D-amphetamine is another drug that your vet might prescribe for your dog. This drug is less common, but it might help your dog if they don’t respond to Ritalin. Other options could include natural treatments like essential oils and St. John’s wort. Just make sure you talk to your vet before you start any treatments even if they seem to be “natural.”
Medication could help your dog calm down and focus, but you’ll need extra training to teach your dog new habits. In some cases, you can take a traditional training method and adjust it for your dog. For example, if you’re trying to teach your dog to sit, you might need to go at a much slower pace and break it down into smaller steps. This might sound counterintuitive, but your dog needs a lot of practice to get into the habit of focusing on the task at hand.
As you train your dog, remember to be patient and take breaks whenever you need to. Your dog might not learn as quickly as a “normal” dog, but they’ll learn just about anything if you keep at it. Talk to your vet about different treatments if your dog doesn’t seem to be responding to anything. Some dogs need to try a few different treatments before they find the right regimen.

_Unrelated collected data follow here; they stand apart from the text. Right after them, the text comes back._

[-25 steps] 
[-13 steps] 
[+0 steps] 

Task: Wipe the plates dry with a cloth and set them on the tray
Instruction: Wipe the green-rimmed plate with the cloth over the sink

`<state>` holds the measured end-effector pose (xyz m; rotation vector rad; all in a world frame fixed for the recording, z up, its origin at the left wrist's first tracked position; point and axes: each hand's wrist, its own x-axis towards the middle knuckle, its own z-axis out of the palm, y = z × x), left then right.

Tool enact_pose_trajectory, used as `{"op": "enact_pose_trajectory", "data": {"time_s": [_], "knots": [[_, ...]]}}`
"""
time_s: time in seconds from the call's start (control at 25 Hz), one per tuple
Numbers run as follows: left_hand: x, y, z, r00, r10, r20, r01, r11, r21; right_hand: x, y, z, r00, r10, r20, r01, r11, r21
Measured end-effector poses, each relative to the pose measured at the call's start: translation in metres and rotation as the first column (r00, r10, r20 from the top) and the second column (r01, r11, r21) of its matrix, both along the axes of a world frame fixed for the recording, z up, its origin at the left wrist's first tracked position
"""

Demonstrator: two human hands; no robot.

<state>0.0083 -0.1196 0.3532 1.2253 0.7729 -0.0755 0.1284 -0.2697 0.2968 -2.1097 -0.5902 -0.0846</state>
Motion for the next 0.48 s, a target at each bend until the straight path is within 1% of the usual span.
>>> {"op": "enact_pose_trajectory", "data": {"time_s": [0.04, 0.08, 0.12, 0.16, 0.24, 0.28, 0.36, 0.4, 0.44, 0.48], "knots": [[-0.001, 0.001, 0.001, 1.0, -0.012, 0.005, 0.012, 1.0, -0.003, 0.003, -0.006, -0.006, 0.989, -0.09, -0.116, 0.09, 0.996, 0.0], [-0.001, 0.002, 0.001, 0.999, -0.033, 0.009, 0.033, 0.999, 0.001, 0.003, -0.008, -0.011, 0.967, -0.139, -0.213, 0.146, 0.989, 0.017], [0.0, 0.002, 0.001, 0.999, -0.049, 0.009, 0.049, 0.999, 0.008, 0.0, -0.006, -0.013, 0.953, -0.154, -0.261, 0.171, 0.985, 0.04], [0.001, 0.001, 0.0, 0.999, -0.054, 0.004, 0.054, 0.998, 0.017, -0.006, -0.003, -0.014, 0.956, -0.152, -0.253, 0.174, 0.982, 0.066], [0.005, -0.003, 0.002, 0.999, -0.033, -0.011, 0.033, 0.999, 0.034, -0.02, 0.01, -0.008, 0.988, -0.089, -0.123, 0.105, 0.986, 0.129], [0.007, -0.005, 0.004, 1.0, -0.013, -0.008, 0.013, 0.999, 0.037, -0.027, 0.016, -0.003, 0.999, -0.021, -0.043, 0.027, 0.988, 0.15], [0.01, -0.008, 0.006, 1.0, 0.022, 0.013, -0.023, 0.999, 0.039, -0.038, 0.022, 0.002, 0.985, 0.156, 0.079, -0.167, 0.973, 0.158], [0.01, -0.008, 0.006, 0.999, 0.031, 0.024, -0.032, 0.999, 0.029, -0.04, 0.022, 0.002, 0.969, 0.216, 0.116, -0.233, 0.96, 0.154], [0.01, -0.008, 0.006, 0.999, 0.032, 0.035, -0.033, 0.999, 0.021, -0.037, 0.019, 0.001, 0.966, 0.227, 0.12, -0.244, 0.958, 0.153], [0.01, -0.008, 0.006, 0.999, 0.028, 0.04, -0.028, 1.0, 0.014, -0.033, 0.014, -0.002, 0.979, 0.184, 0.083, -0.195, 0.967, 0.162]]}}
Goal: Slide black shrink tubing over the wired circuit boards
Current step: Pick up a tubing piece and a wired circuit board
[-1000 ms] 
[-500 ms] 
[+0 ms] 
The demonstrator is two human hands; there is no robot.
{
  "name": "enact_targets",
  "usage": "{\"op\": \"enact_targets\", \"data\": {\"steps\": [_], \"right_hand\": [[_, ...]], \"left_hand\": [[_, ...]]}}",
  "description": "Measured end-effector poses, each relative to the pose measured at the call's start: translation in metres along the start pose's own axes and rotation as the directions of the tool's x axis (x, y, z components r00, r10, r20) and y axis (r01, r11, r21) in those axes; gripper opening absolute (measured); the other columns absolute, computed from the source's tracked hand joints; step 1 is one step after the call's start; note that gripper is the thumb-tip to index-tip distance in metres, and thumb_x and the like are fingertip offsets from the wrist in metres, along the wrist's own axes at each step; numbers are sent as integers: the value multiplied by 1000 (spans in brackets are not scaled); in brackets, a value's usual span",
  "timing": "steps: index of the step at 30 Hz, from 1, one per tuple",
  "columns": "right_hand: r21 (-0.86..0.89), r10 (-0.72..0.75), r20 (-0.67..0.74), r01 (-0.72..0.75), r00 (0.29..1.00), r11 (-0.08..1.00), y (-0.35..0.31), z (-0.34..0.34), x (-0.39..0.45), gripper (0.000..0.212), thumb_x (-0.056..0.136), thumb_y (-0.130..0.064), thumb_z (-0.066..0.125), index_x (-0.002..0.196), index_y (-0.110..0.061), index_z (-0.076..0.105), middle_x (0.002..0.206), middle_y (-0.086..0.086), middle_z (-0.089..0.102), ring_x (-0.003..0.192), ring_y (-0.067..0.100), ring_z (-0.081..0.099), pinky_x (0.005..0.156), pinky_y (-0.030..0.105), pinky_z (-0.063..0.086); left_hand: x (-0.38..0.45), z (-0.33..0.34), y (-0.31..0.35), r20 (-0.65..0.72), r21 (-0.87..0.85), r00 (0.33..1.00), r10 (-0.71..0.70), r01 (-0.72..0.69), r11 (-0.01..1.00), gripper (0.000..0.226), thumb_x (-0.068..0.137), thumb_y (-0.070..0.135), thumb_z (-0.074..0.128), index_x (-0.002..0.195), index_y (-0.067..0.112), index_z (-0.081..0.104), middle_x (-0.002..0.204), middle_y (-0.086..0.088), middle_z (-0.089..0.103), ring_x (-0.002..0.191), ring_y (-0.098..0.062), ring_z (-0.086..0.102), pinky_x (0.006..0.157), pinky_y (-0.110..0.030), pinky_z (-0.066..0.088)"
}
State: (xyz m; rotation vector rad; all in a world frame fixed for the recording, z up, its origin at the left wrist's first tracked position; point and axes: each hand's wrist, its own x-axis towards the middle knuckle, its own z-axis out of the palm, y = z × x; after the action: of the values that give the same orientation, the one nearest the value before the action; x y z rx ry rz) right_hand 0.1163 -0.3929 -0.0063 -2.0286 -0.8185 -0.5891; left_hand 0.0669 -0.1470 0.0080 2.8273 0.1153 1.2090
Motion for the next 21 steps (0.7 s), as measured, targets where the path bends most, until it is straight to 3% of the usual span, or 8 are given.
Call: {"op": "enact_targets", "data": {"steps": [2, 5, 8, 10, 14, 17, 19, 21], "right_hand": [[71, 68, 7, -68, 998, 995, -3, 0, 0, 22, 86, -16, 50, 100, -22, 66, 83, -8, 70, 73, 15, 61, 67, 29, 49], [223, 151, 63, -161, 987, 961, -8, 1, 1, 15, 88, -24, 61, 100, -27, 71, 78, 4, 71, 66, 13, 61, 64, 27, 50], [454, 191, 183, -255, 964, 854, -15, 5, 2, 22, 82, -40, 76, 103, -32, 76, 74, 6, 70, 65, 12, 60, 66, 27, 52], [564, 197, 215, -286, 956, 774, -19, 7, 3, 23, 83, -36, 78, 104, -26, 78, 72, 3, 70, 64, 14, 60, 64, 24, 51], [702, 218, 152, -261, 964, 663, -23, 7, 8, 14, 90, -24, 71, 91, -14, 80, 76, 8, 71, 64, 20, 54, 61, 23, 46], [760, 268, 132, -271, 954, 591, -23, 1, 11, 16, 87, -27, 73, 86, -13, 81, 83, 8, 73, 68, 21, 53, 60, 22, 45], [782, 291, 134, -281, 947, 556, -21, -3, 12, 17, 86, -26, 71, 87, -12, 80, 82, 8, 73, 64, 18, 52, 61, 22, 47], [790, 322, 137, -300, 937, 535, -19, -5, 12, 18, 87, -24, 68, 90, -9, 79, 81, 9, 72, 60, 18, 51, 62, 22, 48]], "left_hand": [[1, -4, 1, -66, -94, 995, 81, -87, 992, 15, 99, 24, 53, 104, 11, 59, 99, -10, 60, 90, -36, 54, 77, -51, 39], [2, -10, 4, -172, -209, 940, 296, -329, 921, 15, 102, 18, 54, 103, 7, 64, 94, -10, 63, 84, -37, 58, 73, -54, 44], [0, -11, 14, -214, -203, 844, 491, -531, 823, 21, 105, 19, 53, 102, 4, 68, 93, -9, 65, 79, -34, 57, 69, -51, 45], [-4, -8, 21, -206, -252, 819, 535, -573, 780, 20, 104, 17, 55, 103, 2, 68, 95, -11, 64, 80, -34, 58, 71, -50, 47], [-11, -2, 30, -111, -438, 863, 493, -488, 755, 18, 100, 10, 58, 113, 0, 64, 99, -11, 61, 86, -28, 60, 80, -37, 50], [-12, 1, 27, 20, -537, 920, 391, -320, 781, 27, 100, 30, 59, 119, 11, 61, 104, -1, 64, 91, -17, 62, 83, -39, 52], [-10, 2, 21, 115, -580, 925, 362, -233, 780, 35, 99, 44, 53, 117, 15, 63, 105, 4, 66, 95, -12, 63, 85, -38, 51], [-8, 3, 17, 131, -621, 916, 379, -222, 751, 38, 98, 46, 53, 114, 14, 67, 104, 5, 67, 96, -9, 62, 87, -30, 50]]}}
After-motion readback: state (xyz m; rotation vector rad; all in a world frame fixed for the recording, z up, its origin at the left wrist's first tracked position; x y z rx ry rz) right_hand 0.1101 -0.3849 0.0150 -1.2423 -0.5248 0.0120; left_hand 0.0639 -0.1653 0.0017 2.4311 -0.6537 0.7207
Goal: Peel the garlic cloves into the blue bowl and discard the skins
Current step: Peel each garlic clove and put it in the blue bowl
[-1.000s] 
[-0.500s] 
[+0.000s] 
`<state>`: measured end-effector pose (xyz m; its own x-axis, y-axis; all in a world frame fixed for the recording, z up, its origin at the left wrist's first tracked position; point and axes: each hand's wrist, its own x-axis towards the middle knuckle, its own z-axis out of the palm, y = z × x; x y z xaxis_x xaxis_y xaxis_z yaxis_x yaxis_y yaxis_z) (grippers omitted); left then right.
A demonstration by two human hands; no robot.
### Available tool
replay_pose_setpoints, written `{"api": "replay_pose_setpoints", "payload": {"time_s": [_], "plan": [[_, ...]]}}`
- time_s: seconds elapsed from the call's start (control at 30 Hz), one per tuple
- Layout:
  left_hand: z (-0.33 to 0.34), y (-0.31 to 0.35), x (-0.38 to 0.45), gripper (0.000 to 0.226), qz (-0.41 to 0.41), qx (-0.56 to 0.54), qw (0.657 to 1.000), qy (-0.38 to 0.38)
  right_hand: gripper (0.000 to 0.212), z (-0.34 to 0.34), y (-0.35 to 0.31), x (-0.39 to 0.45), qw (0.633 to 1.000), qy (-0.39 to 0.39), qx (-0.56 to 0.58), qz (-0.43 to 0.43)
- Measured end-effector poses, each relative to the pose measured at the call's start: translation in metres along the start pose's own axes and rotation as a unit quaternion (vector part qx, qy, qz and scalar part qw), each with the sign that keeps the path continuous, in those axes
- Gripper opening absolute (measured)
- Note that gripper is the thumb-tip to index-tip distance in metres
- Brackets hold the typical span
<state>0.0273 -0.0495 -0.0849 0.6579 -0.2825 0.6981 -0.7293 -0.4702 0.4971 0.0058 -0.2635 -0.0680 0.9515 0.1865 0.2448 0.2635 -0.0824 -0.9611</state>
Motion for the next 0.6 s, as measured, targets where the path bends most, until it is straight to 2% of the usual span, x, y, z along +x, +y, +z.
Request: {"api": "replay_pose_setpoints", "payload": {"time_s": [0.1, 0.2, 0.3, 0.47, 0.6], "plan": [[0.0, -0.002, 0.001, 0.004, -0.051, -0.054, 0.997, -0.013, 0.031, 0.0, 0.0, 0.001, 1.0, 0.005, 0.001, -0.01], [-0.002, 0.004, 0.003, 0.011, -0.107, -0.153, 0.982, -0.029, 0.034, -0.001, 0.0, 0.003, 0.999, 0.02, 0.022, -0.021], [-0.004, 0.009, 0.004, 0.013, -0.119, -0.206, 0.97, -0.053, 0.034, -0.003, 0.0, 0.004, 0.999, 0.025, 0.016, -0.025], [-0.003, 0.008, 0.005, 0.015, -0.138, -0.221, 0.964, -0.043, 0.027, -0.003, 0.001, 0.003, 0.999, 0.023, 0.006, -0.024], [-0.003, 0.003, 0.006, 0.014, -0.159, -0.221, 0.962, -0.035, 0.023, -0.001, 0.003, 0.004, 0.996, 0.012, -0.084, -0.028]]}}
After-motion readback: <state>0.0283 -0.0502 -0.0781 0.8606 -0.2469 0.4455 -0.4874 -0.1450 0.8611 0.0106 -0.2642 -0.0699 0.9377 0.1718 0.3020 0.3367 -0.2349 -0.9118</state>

People often mistake their dog’s energy for ADHD. True ADHD is uncommon in dogs, so talk to your vet before you start thinking about treatment. If your dog has ADHD, medications like Ritalin and extra training can eliminate a lot of stress for you and your pet. Your dog’s struggles don’t mean that they’re a bad dog–and likewise, they don’t mean that you’re a bad owner. Some pets just need a little extra help to become the dog that you know they can be.
Frequently Asked Questions
How do you treat a dog with ADHD?
To treat a dog with ADHD, your vet might recommend medication and behavioral activities that could help your dog focus. Before you start treatment, it’s important to know if your dog has ADHD or you simply have an excitable dog. Otherwise, you might give your dog unnecessary medication.
Can you test a dog for ADHD?
Yes! You can conduct a simple ten-minute test at home to see if your dog has ADHD. Your vet can also give your dog medication and see how they react. If your dog seems to calm down, it might have ADHD.
Can dogs have ADHD or autism?
Dogs can have ADHD, but it’s unknown if they can have autism. Some dogs experience symptoms that are similar to the signs of autism in humans. However, there’s no official test or treatment for canine autism.
Can my dog be autistic?
Officially, there is no autism diagnosis for dogs. Researchers haven’t ruled out the possibility, but it’s unknown if dogs can have autism in the same way as humans. However, some dogs have signs that might point to a similar condition, like repetitive behaviors and strict adherence to routine.